Kubernetes: The client source IP preservation dilemma

A topic that’s been keeping me busy for a while now is how to ensure zero downtime when working in environments where the client source IP needs to be preserved. Let me elaborate on what the problem statement is exactly.

If you deploy an application on Kubernetes using a service type LoadBalancer, the cloud controller manager deploys a L4 load balancer in your respective cloud provider environment and usually allocates a public IP address for it. This allows users to effortlessly expose services to the public internet and common use cases include L7 load balancing solutions such as NGINX or Envoy. So far so good. Now if your application requires to know the real client IP this becomes a problem.

To understand the difficulty with this scenario, let’s have a look at how traffic routing works within Kubernetes. Each node runs kube-proxy which watches the API server for the addition or removal of service and endpoint objects. Without going into too much detail on user space, iptables and ipvs proxy modes, the basic idea is simple. When kube-proxy sees a new service, it will open up a new (random) port on each node for it. Now, when a client connects to the service IP, the proxy redirects traffic to its own port using some low-level routing logic, selects a backend and will proxy traffic from the client to it.

This works across nodes as the Kubernetes master assigns virutal IPs for services and kube-proxy keeps track of backends across nodes. For more info on this matter, I suggest taking a look at the outstanding official documentation here.

For the more visiual readers, here’s how this looks when using iptables proxy mode (most common).

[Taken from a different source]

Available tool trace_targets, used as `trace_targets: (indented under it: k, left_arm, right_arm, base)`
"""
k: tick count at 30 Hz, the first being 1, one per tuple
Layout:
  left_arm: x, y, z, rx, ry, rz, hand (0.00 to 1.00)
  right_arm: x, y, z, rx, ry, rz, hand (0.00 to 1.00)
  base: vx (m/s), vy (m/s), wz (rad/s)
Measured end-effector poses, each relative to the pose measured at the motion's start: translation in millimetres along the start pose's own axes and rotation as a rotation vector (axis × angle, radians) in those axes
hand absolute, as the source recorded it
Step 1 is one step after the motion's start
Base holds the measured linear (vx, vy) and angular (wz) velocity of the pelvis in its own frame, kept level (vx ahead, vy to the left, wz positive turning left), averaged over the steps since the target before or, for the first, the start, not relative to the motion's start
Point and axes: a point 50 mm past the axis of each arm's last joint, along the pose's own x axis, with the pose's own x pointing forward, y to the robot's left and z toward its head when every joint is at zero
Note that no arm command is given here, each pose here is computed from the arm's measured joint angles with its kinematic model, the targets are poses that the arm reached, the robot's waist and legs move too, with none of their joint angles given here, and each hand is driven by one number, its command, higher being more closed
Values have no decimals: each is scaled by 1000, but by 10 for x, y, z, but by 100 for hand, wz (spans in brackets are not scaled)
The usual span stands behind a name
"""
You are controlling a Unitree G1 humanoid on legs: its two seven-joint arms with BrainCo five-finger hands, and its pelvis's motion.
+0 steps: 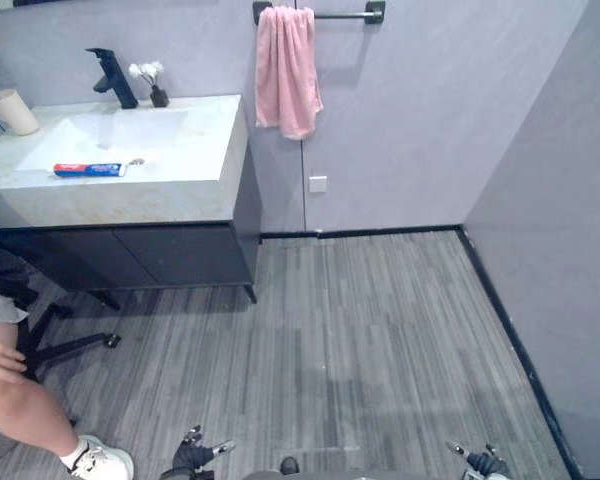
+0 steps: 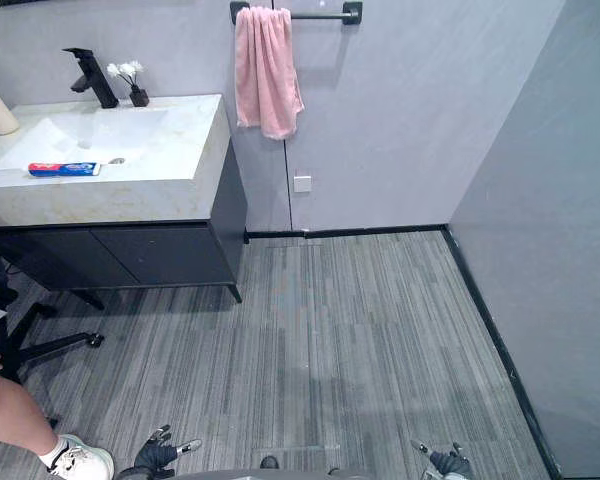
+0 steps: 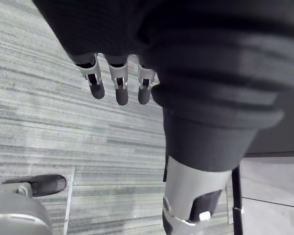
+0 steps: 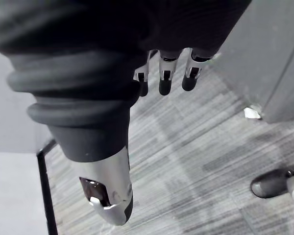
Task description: Organize washtable
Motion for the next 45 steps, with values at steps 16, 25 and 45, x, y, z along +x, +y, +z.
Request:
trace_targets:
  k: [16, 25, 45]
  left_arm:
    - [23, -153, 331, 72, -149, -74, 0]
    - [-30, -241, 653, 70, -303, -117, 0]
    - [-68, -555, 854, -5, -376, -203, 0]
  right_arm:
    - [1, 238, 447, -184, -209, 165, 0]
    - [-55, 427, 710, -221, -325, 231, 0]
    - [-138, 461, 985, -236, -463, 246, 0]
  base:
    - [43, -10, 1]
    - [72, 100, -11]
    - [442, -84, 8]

Source: Kubernetes documentation

What you just read unfortunately doesn’t preserve the client source IP because kube-proxy replaces the source IP with a cluster internal IP due to the fact that the proxy randomly selects a backend to forward the traffic to. To prevent that, Kubernetes has a feature which explicitly tells kube-proxy to proxy requests only to local endpoints and not to other nodes. It’s as simple as setting the service.spec.externalTrafficPolicy to Local instead of the default Cluster. One thing to note here is that if there are no local endpoints, packets will be dropped. Again, more info on this can be found in the official docs.

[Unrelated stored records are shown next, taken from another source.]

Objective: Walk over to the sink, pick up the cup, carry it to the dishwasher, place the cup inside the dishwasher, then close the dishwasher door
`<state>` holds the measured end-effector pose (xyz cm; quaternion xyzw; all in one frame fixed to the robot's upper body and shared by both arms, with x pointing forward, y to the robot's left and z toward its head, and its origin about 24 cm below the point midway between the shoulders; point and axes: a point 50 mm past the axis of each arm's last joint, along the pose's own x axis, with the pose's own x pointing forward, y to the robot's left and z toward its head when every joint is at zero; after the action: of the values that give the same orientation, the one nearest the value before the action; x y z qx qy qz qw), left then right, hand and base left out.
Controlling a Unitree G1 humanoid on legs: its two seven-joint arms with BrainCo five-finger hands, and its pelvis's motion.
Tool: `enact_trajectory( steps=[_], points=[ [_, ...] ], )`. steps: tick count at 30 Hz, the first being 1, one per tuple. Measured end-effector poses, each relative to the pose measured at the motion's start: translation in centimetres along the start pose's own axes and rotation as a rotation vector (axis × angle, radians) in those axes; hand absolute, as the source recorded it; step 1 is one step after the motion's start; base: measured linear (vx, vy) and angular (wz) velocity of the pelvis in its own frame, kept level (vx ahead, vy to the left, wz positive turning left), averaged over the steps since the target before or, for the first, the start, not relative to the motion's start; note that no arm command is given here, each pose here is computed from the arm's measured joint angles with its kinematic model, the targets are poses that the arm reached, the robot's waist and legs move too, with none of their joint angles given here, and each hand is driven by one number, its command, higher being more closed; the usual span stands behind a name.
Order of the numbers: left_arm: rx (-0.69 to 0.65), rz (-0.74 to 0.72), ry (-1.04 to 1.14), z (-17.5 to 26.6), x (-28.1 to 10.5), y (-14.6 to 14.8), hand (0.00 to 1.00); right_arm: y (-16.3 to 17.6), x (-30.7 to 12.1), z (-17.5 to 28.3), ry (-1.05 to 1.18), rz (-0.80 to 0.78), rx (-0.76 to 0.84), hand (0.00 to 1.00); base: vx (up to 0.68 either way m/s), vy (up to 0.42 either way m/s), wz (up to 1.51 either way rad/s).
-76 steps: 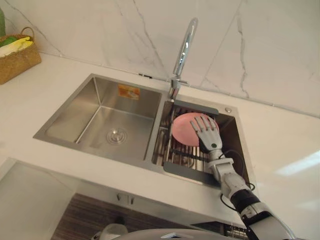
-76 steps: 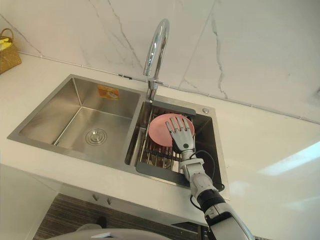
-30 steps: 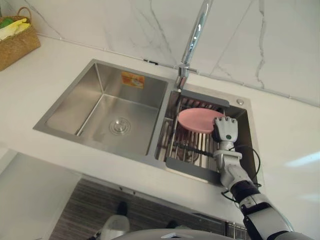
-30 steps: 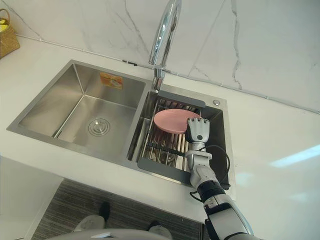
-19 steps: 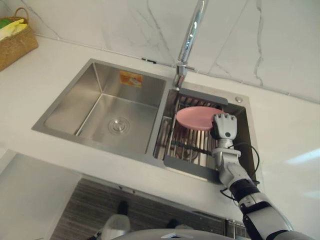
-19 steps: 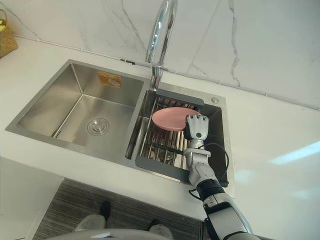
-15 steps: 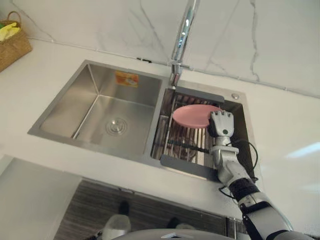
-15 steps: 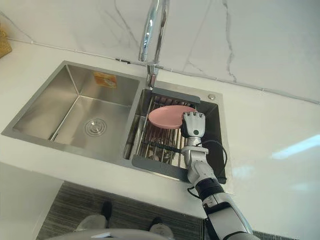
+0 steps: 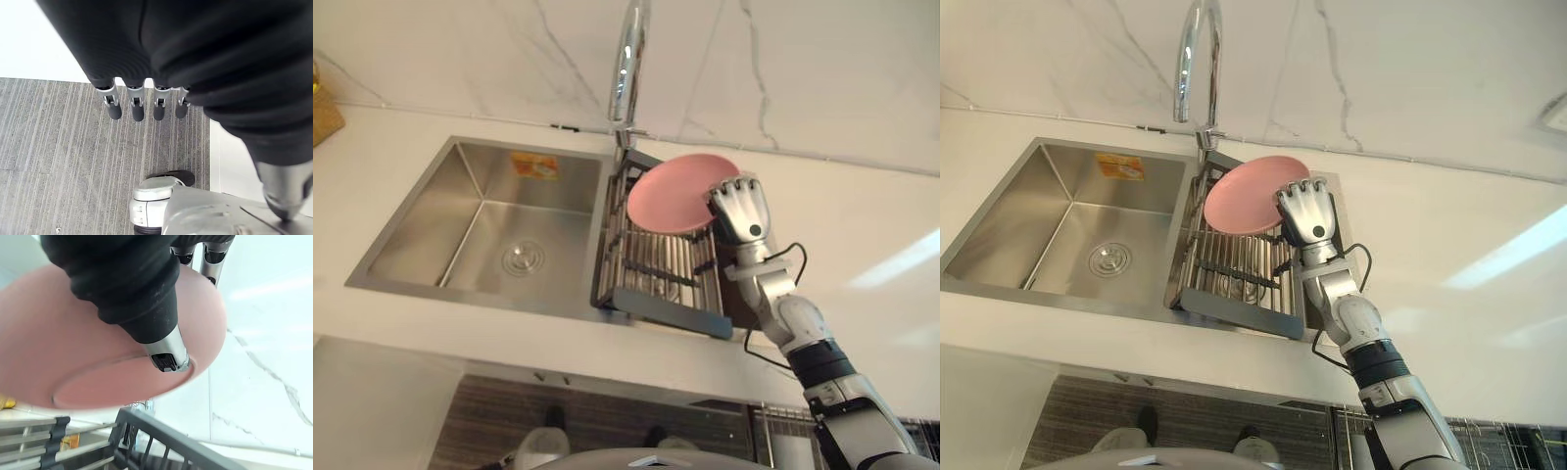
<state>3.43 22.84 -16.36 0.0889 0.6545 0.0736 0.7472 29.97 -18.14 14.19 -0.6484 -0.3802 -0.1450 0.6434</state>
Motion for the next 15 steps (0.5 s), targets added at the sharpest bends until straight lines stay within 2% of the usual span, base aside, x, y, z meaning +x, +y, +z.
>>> enact_trajectory(
  steps=[4,15],
  points=[
    [0.006,-0.003,0.010,-0.2,0.0,-0.1,0.00,-1.0,0.2,0.5,-0.046,-0.046,0.022,1.00,-0.01,0.010,-0.17],
    [-0.006,-0.011,0.035,-0.6,0.0,-0.1,0.00,-1.2,-1.4,-0.6,-0.070,-0.017,-0.027,1.00,0.02,0.007,-0.08]
  ],
)
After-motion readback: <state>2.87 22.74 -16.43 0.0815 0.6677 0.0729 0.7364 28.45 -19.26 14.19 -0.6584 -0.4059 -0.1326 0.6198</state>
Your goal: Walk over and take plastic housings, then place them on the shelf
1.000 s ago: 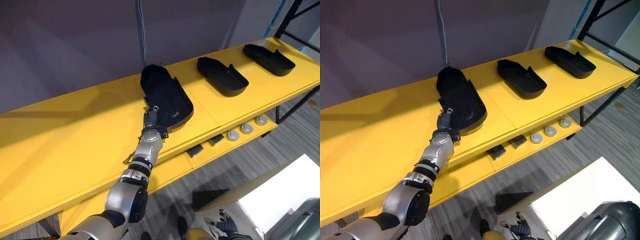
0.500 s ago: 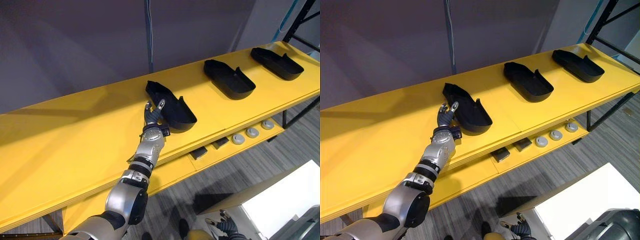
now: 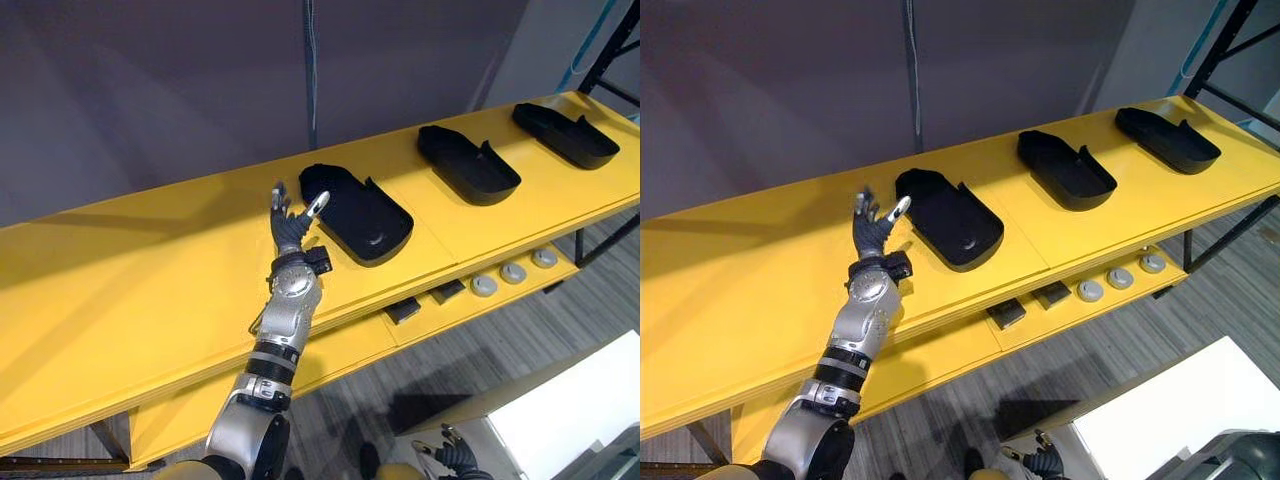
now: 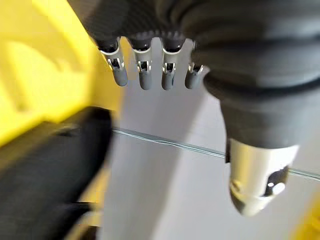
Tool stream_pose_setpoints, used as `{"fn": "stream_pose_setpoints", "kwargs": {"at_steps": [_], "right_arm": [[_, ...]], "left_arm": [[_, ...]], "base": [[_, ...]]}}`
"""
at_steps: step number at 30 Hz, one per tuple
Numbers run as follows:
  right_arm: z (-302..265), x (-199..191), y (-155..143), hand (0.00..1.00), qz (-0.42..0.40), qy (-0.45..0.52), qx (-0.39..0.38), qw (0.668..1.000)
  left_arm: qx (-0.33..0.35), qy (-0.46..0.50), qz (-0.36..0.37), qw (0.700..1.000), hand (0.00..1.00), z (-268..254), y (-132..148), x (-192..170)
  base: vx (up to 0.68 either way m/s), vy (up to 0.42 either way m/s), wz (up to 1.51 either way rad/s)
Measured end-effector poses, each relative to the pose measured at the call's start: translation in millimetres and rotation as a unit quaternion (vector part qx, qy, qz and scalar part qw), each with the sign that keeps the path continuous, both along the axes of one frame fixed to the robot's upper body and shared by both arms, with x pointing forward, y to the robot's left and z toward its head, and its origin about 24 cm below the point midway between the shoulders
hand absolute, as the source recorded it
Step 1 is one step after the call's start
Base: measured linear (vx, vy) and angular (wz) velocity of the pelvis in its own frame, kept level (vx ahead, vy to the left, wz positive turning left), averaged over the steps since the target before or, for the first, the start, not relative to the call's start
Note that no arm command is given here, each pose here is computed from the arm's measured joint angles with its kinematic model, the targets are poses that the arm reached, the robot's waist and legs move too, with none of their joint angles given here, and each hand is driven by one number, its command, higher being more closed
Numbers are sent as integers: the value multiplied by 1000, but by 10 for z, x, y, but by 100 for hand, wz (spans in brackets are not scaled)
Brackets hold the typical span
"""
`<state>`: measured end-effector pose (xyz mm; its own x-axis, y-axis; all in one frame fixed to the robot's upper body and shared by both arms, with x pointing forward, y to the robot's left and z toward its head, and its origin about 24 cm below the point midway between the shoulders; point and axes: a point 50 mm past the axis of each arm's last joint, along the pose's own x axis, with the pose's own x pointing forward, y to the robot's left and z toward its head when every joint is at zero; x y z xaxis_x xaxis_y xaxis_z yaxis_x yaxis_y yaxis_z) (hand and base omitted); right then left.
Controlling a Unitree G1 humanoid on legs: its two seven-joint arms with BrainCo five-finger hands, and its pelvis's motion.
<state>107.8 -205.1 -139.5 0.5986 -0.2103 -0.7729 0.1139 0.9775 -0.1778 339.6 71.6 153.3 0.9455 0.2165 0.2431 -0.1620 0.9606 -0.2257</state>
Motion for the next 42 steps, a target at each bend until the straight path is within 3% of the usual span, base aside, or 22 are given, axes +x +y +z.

Great, now our application is able to retrieve the actual client source IP instead of a cluster internal IP. This all sounds good until you have to think about upgrading your backend pods for the load balancer service, doing worker node ugprades or replacing entire nodepools.

Here’s why…
When a new service is added, the cloud provider’s load balancer backend pools is updated with the node IP and node port selected by kube-proxy. It then periodically checks whether the application is healthy using periodic probing. The healthchecks usually have to fail a certain retry count before the cloud provider decides to remove the ip from the load balancer pool. Now if kube-proxy doesn’t forward traffic to a different node and there’s a delay between the service endpoint removal and the cloud provider backend pool ip romal, we’re blackholing traffic.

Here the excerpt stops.